Forum for Science, Industry and Business

Sponsored by:     3M 
Search our Site:

 

Settings standards for research into Rett syndrome

31.10.2012
There is an urgent need for new drugs to treat Rett syndrome, a rare and severe neurological disease mainly affecting girls. A bottleneck in drug development for this syndrome is a lack of clarity at the level of preclinical research.

Key researchers in this field now tackle this issue, proposing standards and guidelines for Rett syndrome research, in an Open Access review article published on Oct. 31, 2012 in Disease Models & Mechanisms (DMM) at http://dmm.biologists.org/. This "state of the science" assessment serves as a comprehensive resource of all findings and citations related to Rett syndrome.

Rett syndrome is a rare neurological disease that affects girls almost exclusively. Affected children appear to grow and develop normally for the first 6-12 months of life, but then begin to show symptoms including slow development, problems crawling or walking, and diminished eye contact. As the syndrome progresses, affected children show a regression of many skills, with loss of purposeful hand use, speech and basic motor function. Severe cases can experience problems with heart, respiratory and gastrointestinal function.

Rett syndrome is extremely difficult on affected girls and their families.
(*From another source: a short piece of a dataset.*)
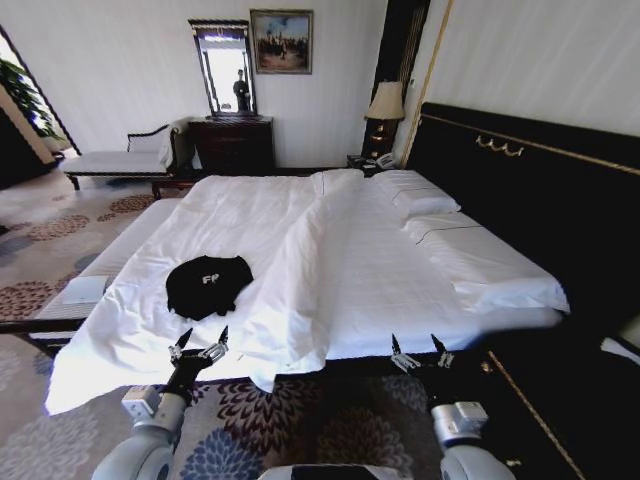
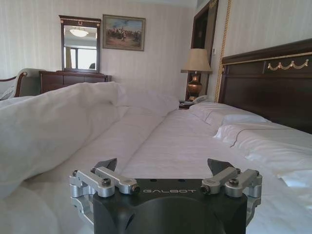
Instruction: Fold the clothes on the bed.
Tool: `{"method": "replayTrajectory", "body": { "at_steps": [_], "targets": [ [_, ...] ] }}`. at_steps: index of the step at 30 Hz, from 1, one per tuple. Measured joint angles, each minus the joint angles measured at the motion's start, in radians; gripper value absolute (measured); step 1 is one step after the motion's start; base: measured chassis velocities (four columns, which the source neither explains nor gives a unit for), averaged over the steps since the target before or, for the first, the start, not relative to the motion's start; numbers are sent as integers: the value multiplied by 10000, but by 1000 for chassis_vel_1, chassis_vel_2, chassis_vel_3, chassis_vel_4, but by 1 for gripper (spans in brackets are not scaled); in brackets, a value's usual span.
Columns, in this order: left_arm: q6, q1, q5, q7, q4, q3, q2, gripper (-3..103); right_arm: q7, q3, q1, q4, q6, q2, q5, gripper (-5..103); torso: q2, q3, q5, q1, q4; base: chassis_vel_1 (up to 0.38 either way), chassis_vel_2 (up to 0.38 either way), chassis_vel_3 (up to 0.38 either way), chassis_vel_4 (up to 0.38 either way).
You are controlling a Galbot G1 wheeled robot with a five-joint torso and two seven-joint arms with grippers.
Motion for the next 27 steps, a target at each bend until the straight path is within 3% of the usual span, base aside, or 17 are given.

Although the disease-causing gene (called MECP2) has been identified, there is no cure, and only limited symptomatic treatments are available. A key to developing new treatments for this devastating disorder is to improve systems and standards at the preclinical research level.

The new review article reports on outcomes from a workshop held in September of 2011 focused on the state of the art in animal studies of Rett syndrome. The workshop was convened by important funders of Rett syndrome research, including the National Institute of Neurological Disorders and Stroke (NINDS), the Eunice Kennedy Shriver National Institute of Child Health and Human Development (NICHD), the International Rett Syndrome Foundation (IRSF) and the Rett Syndrome Research Trust (RSRT).
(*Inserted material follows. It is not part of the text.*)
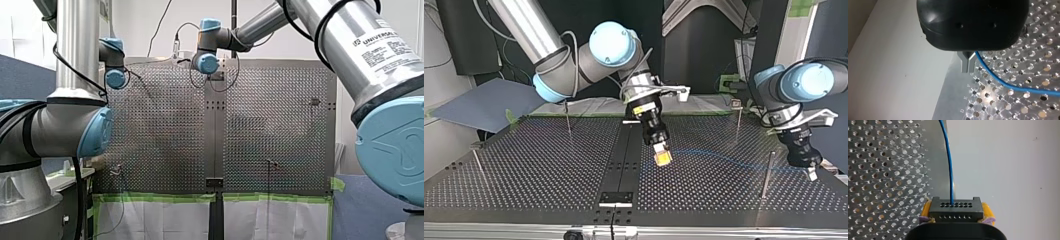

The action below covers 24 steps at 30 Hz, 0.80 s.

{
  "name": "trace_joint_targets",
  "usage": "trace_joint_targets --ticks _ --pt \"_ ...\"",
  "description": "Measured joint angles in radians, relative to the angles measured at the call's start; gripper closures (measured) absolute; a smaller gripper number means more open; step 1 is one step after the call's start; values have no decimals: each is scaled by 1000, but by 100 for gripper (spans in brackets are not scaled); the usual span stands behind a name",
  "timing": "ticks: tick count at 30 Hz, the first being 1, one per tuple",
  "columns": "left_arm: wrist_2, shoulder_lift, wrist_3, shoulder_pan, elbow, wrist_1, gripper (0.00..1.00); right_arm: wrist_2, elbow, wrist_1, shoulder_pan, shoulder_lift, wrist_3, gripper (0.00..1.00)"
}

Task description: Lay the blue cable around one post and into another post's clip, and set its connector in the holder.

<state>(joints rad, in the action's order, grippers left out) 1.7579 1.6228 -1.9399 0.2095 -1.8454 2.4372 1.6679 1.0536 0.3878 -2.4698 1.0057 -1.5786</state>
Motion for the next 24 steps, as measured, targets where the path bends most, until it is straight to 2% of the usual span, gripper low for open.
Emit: trace_joint_targets --ticks 4,15,24 --pt "-7 3 -2 5 1 -10 98 -4 -22 -3 -2 -16 0 100" --pt "-35 8 -4 18 7 -16 98 -6 -114 -51 -15 -93 4 100" --pt "-59 68 -10 32 33 -11 98 0 -126 -59 -9 -111 0 100"
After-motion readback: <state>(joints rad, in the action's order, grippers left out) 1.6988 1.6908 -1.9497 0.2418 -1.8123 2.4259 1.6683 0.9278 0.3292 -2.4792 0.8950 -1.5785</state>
Workshop participants included key members of the Rett syndrome research community, including basic scientists, clinicians, and representatives from the National Institutes of Health (NIH), the Food and Drug Administration (FDA), the pharmaceutical industry and private foundations. Several workshop participants contributed to the article, and the corresponding authors are Dr. David Katz (Case Western Reserve University School of Medicine), Dr. Laura Mamounas (National Institute of Neurological Disorders and Stroke) and Dr. Huda Zoghbi (Baylor College of Medicine).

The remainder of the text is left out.